L’extrême approbation que l’on donne à tout ce que répond M. Foucquet déplaît infiniment à Petit[10] : il craint qu’il ne gagne des cœurs. On croit même qu’il fera que Puis fera le malade[11] pour interrompre le cours des admirations, et avoir le loisir de prendre un peu haleine des autres mauvais succès. Je suis très-humble servante du cher solitaire, de Madame votre femme[12] et de l’adorable Amalthée[13].


  1. Lettre 55. — i. « Cette lettre a été placée jusqu’à présent à la suite de celle du lundi ier décembre : voyez p. 454. Un examen réfléchi démontre que sa date véritable est le mardi au soir, 18 novembre. Ici l’on continue l’examen de la question des gabelles, qui avait été commencé la veille : voyez la lettre précédente.
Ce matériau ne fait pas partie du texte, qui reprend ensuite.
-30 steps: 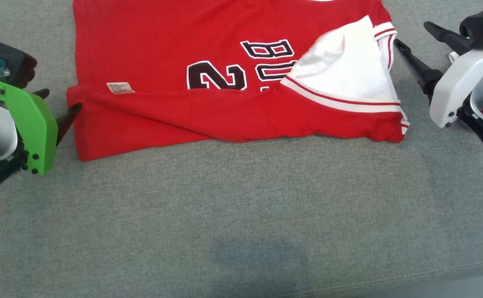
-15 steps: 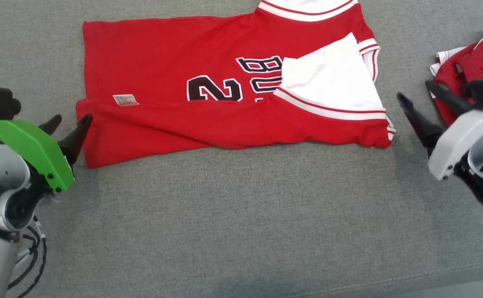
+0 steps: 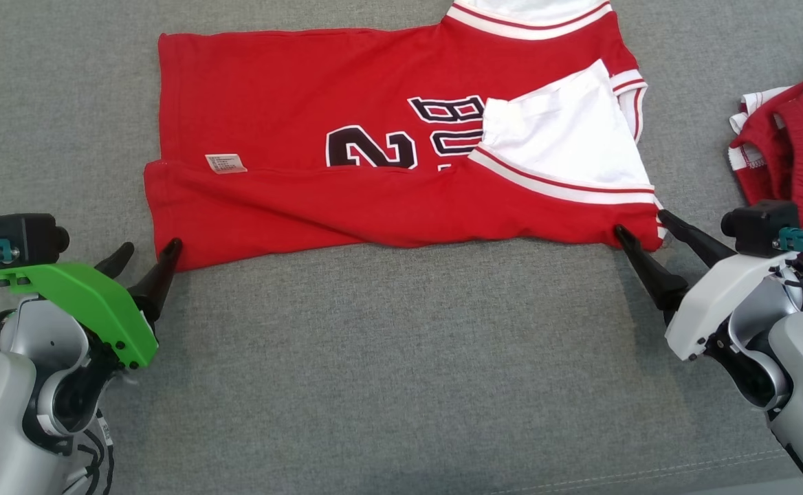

La maladie de la Reine donne d’ailleurs la date de la manière la plus positive. La transposition de cette lettre jetait beaucoup d’obscurité sur cette partie de la Correspondance. » (Note de l’édition de 1818.) — La copie Amelot met cette lettre à sa vraie place, à celle qu’elle a ici. Dans la copie de Troyes, elle vient, comme dans les anciennes éditions, après celle du 1er décembre, et l’on a même eu soin de la dater du 2 de ce mois.
  2. Arnauld d’Andilly. Voyez la note 6 de la lettre précédente.
  3. Élisabeth (ou Isabelle) de Choiseul, fille du marquis et maréchal de Choiseul Praslin. Son mari, Henri de Guénégaud, seigneur du Plessis et de Fresnes, ancien trésorier de l’Épargne, fut enveloppé dans la disgrâce de Foucquet, et conduit à la Bastille, au mois d’août 1663. Il perdit la plus grande partie de sa fortune, par suite des restitutions auxquelles le condamna la chambre de justice. — Le château de Fresnes, où se trouvait Mme de Guénégaud, au moment où Mme de Sévigné écrivait ses premières lettres sur le procès de Foucquet, était situé dans la Brie, arrondissement de Meaux, à deux lieues de Pompone ; il a été longtemps habité par le chancelier d’Aguesseau.
  4. Voyez Walckenaer, tome III, p. 74.
  5. Jean Coiffier de Ruzé d’Effiat, abbé de Saint-Sernin (de Toulouse) et de Trois-Fontaines, frère de Cinq-Mars, et beau-frère du maréchal de la Meilleraye, grand maître de l’artillerie, qui lui fit donner un appartement à l’Arsenal. Il mourut en 1698. Voyez la lettre du 28 octobre 1671.
  6. Mme  de Sévigné n’écrit pas j’enverrai, j’enverrais, mais j’envoirai, j’envoirais. Voyez le Lexique dans le dernier volume.
  7. Mme de Sévigné écrit aussi, habituellement, mecredi, sans r.
  8. La Reine était accouchée le 16 novembre d’une princesse, nommée Marie-Anne, qui ne vécut qu’un mois ; et le lendemain 17, elle eut des convulsions qui la mirent à l’extrémité. Anne d’Autriche l’avertit de son danger, et l’engagea à recevoir les sacrements. Le 18, elle éprouva du mieux. Mme  de Motteville, qui nous fournit ces dates, ne fait pas mention de l’emplâtre de Mme  Foucquet, dont il est parlé dans la lettre suivante ; elle attribue la guérison de la Reine à l’émétique.
  9. La Gazette du 22 novembre 1664 décrit, dans un grand détail, toute cette cérémonie.
  10. Petit est un nom de convention pour désigner Colbert, et la copie Amelot substitue en effet Colbert à Petit. Puis a été entendu de Pussort, membre du grand conseil, oncle et créature de Colbert, mais c’est plutôt le chancelier Seguier. On voit en effet Puis affecter la dévotion dans l’anecdote de la supérieure des Filles de Sainte-Marie (lettre 57), et, dans la lettre du 1er  décembre, Mme de Sévigné exprime le regret de n’avoir pas trouvé au bout de sa plume la métamorphose de Pierrot en Tartuffe, mot malin qu’avait laissé échapper, en lisant la lettre adressée à Pompone, le solitaire Arnauld d’Andilly, et qui s’appliquait à Seguier, appelé souvent Pierrot dans les chansons du temps. Il n’y avait d’ailleurs qu’une maladie du chancelier qui pût faire suspendre le procès.
  11. La copie Amelot a sera au lieu du premier fera.
  12. Voyez la note 8 de la lettre 57.
  13. C’est-à-dire de Mme du Plessis Guénégaud. Son portrait sous ce nom se trouve dans la Clélie (IIIe partie, liv. II, tome VI, p. 816 et 820).